A reply came immediately; Olive Spence’s niece was newly qualified and looking for a position.
‘Perfect,’ Lucy said after interviewing her and offering her the post. ‘Now I can spend more time at home.’
Oswald wagged a finger at her. ‘I should think so too.’
She was now occasionally using the home consulting room for people who wished only to see her. Several of them were men from the Hull Pals whom she had treated in Flanders and France. She didn’t always remember them – there had been so many, after all – but there was one she did remember. He rang the doorbell one September morning and Alice had run to get there before Mary, who came early every morning and went home after lunch, after giving the young maid, Dora, one of her many great-nieces, her instructions.
‘Would you like to see Dr Mama Thornbury or Dr Papa Thornbury?’ was Alice’s usual mantra to a stranger at the door.
This man had given her a big grin as he bent down and said, ‘Dr Mama please.’
Lucy was hurrying down the stairs as
Mary crossed the hall. There was the chortling cry of a young baby from the upper floor.
‘I fink this gentleman needs a new arm, Mama,’ Alice said in a loud whisper. ‘Shall I ask him to come in?’
‘No thank you, darling,’ Lucy said. ‘I’ll do it. You go with Mary.’
She ushered the man into the consulting room, which was now fully shelved and filled with medical books, a desk with her chair behind it and two chairs in front.
‘Please take a seat,’ she said, but noted that he waited for her to be seated first. ‘How can I help you?’
‘You won’t remember me, Dr Lucy,’ he began as many of them did, and she raised her eyebrows. A former soldier then. A Hull Pal. He lifted his empty sleeve. ‘You took my arm off during ’war …’

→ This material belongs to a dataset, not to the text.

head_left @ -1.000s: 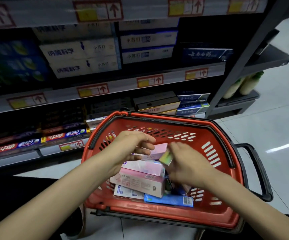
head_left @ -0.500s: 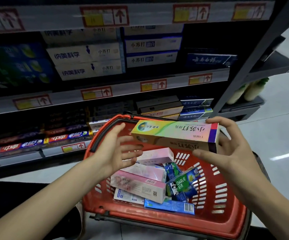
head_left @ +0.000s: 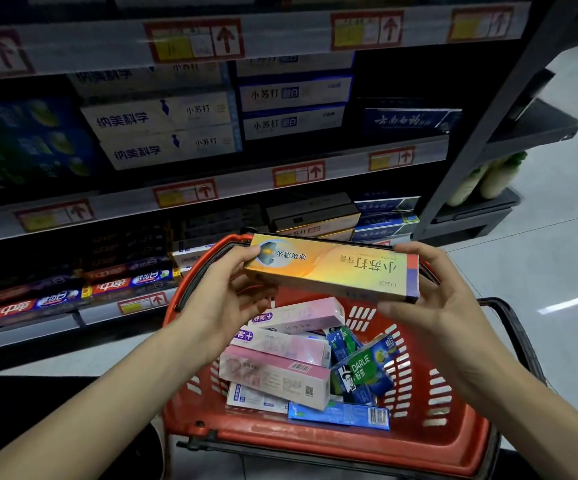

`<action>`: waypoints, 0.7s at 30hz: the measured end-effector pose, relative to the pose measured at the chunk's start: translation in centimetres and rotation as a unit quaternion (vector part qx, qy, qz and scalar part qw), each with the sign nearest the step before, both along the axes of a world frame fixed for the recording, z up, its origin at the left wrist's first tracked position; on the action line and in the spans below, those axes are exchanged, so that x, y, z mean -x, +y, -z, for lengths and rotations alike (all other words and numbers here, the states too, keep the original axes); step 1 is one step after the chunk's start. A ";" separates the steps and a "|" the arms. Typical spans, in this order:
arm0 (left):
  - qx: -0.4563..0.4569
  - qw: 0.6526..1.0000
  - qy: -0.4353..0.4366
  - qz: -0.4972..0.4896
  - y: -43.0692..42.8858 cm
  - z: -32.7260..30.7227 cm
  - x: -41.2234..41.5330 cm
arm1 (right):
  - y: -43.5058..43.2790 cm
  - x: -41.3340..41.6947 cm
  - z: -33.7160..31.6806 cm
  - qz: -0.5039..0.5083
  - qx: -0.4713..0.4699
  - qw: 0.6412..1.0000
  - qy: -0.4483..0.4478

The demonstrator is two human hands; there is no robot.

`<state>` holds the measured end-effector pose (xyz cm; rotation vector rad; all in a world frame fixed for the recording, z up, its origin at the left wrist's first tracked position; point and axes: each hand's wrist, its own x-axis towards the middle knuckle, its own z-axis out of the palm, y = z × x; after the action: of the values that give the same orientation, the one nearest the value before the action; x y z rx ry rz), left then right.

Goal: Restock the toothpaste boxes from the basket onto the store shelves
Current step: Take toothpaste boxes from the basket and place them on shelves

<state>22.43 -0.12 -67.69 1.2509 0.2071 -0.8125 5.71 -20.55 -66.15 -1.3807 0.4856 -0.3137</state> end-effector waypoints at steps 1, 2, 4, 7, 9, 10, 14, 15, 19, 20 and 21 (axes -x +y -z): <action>0.001 1.000 -0.002 0.002 0.0 0.0 0.0 | 0.1 -0.1 -0.1 0.002 -0.021 1.000 -0.003; -0.001 1.000 -0.002 0.007 0.0 0.1 0.1 | 0.2 -0.3 -0.2 0.007 -0.038 0.999 -0.008; -0.028 0.999 -0.012 0.033 0.1 0.6 0.1 | 0.3 -0.5 -0.2 0.033 -0.071 0.997 -0.023; -0.121 0.986 -0.052 0.103 0.0 1.7 0.6 | 0.3 -0.8 -0.1 0.079 -0.089 0.993 -0.022; -0.217 0.961 -0.102 0.139 -0.1 2.7 0.8 | 0.3 -1.0 -0.1 0.092 -0.043 0.995 0.000; -0.256 0.946 -0.134 0.146 -0.2 3.1 0.9 | 0.3 -1.1 -0.1 0.095 -0.010 0.995 0.007; -0.244 0.928 -0.233 0.158 -0.7 2.7 1.0 | 0.9 -1.6 0.2 0.072 0.097 0.992 0.022; -0.217 0.924 -0.266 0.170 -0.9 2.4 1.1 | 1.1 -1.7 0.2 0.067 0.125 0.989 0.030; -0.175 0.863 -0.407 0.242 -1.7 1.6 1.8 | 1.6 -2.2 0.1 0.045 0.209 0.976 0.033; -0.165 0.856 -0.417 0.256 -1.8 1.5 2.0 | 1.7 -2.3 0.1 0.029 0.220 0.975 0.027; -0.146 0.858 -0.413 0.267 -2.0 1.5 2.1 | 1.9 -2.3 0.2 0.010 0.228 0.973 0.022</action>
<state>20.37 -2.10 -69.17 1.8797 -0.7756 -0.6413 8.01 -18.68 -66.33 -1.8338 0.4821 -0.4285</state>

‘I’m sorry,’ she began, but he broke in, ‘and saved my life.’
There was a glimmer of recognition. ‘Were you the carpenter?’
‘I was!’ he said, as if astonished that she’d remember. ‘And I’ve only just discovered that you’ve opened a surgery here in Hull. I keep in touch wi’ some of ’Hull Pals, those that are left, and one of ’em told me about this young woman doctor who’d served in ’war. I couldn’t believe that it might be you. We all called you Dr Lucy, you know,’ he continued, and his voice cracked. ‘And we all fell in love with you, and said that out there was no place for someone like you. But,’ he went on, ‘we’re all glad that you were.’
He took out a handkerchief from his pocket and wiped his moist eyes and blew his nose. ‘Really glad.’ He took a breath, and said, ‘Can you put me and my family down on your panel, please? I don’t want anybody else looking after us but you.’
It was only a few weeks later and Lucy had put baby Joseph down for his afternoon sleep when the doorbell rang and she heard Alice’s voice calling to Dora that she would go. She loved to answer the door and would run to be first and turn the key to open it, but Lucy never wanted her to. There could be anybody there who might take advantage of the child, or someone who had had an injury that she shouldn’t see and she vowed to remind Oswald again to have a chain put on the door that Alice couldn’t reach.